BERT Model: Bidirectional Encoder Representations Explained

Explore the BERT model, a Transformer-based NLP cornerstone. Understand its pre-training tasks like Masked Language Modeling (MLM) and Next Sentence Prediction (NSP).

The BERT Model: A Deep Dive into Bidirectional Encoder Representations from Transformers

The BERT (Bidirectional Encoder Representations from Transformers) model, introduced by Devlin et al. in 2019, has become a cornerstone architecture in Natural Language Processing (NLP).

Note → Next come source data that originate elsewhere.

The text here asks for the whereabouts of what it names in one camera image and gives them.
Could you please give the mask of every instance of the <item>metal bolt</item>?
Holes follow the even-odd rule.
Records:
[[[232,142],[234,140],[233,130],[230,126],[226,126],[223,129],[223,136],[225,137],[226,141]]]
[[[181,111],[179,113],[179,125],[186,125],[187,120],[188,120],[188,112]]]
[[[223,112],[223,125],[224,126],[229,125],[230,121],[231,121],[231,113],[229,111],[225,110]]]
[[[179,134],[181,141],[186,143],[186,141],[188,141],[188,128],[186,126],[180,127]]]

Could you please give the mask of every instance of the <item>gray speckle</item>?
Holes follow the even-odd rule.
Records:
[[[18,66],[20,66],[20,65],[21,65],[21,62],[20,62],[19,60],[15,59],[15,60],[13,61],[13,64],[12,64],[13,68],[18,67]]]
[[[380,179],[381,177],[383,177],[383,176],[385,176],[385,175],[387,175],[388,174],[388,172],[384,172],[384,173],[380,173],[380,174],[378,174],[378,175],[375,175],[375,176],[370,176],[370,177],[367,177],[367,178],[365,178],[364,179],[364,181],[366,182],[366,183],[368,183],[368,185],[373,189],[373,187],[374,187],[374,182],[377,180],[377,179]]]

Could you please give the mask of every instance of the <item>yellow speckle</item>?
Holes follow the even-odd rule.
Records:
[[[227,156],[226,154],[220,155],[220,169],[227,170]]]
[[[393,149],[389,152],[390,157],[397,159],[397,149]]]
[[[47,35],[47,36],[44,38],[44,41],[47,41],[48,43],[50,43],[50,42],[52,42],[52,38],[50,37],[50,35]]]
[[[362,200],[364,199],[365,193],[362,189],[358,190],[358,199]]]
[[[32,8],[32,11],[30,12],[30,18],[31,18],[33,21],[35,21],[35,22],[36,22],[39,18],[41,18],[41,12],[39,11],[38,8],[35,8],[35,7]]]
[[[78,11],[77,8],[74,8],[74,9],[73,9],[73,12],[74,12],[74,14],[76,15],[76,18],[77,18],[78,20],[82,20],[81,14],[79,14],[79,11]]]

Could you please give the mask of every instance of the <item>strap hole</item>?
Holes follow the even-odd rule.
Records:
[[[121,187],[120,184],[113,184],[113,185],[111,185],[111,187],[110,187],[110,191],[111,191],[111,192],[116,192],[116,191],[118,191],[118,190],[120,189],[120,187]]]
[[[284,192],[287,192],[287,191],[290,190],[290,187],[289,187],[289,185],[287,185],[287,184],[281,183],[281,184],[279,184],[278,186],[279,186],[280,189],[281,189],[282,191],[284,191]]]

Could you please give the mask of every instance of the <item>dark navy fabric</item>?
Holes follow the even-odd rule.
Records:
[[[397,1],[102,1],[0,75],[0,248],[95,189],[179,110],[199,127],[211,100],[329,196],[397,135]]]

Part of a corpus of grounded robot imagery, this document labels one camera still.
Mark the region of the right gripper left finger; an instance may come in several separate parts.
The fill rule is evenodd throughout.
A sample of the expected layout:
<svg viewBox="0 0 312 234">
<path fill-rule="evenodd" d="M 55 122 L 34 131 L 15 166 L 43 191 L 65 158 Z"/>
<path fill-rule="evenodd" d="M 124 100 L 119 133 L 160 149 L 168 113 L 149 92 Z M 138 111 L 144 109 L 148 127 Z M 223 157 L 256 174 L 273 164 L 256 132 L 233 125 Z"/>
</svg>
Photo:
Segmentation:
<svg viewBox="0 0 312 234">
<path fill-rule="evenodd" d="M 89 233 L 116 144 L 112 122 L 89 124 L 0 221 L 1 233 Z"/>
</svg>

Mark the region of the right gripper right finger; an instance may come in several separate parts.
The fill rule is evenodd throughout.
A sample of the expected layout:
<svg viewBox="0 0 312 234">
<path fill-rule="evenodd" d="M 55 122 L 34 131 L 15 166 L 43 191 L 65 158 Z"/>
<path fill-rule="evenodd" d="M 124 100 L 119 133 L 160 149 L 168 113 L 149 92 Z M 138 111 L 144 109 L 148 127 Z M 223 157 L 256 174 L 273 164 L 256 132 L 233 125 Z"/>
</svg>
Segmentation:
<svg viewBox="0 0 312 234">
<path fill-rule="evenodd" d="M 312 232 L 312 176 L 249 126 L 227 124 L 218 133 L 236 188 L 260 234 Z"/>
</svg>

It is built entirely upon the Transformer encoder and leverages self-supervised learning for pre-training.

Core Pre-training Tasks

BERT is pre-trained using two primary self-supervised objectives:

  1. Masked Language Modeling (MLM)
  2. Next Sentence Prediction (NSP)

The total loss for BERT's pre-training is the sum of the losses from these two tasks:

$$ \text{Loss}{\text{BERT}} = \text{Loss}{\text{MLM}} + \text{Loss}_{\text{NSP}} $$

1. Masked Language Modeling (MLM)

Objective: MLM enables the model to learn deep contextual representations of words by predicting missing words within a sentence.

Process:

  • Approximately 15% of the tokens in each input sequence are randomly selected for masking.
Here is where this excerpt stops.